* [Your task] Check each line of the data below for the string "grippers", then report how many lines have it and nothing else.

* [Data shown]

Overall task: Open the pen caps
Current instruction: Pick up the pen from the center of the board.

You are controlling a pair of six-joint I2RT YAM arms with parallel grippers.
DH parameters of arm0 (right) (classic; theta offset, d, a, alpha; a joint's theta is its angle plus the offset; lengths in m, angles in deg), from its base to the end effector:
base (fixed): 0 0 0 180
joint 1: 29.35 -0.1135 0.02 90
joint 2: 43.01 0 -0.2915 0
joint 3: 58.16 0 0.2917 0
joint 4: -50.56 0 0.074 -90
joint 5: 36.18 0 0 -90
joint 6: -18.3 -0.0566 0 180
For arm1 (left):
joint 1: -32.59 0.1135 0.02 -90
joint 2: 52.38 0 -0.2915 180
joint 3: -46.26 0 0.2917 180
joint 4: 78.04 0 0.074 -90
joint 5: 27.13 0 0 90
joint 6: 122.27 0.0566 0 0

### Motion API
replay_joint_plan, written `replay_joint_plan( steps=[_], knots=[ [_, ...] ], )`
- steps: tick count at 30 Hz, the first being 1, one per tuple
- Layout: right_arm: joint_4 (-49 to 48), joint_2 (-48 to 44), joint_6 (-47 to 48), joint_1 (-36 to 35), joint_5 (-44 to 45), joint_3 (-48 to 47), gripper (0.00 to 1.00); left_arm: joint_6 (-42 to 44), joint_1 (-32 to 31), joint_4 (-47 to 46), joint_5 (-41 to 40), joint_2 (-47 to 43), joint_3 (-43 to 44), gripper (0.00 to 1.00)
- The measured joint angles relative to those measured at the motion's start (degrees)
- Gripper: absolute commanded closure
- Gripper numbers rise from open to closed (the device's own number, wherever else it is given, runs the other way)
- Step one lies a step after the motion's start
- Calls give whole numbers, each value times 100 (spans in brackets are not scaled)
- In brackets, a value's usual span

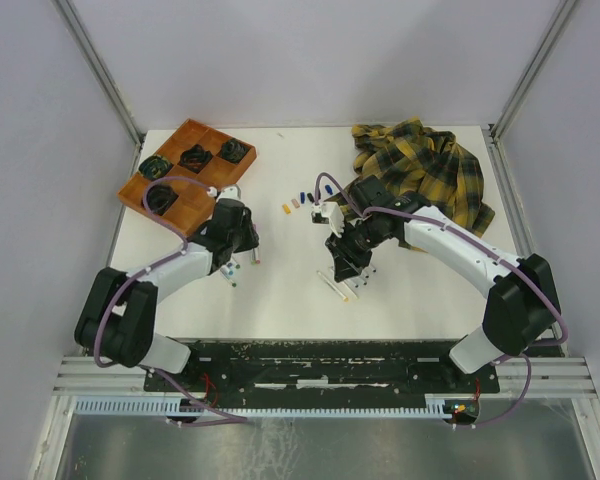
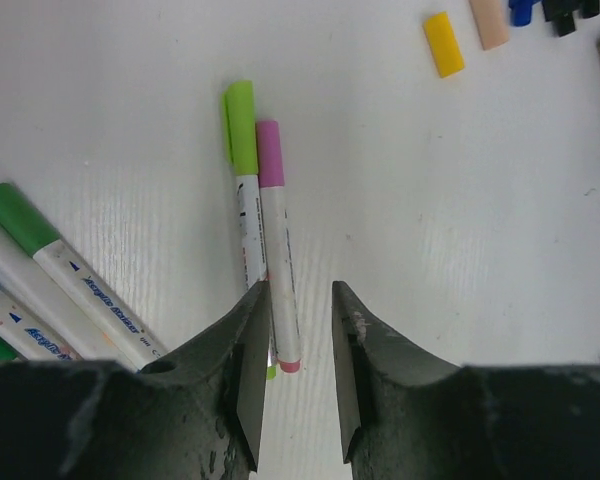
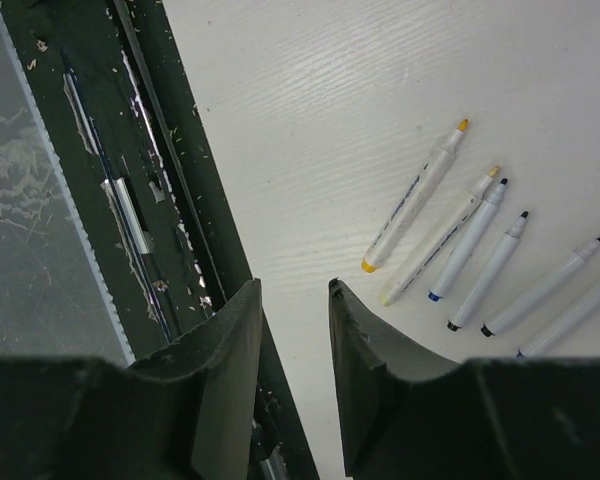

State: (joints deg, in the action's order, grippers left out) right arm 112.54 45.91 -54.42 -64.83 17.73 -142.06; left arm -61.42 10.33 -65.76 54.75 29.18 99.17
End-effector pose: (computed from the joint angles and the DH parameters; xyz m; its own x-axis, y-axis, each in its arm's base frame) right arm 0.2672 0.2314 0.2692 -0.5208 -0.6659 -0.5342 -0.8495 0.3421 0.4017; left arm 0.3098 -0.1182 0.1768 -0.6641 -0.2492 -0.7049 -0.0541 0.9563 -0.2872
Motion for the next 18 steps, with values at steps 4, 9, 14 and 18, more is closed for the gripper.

* [Exercise solution] 2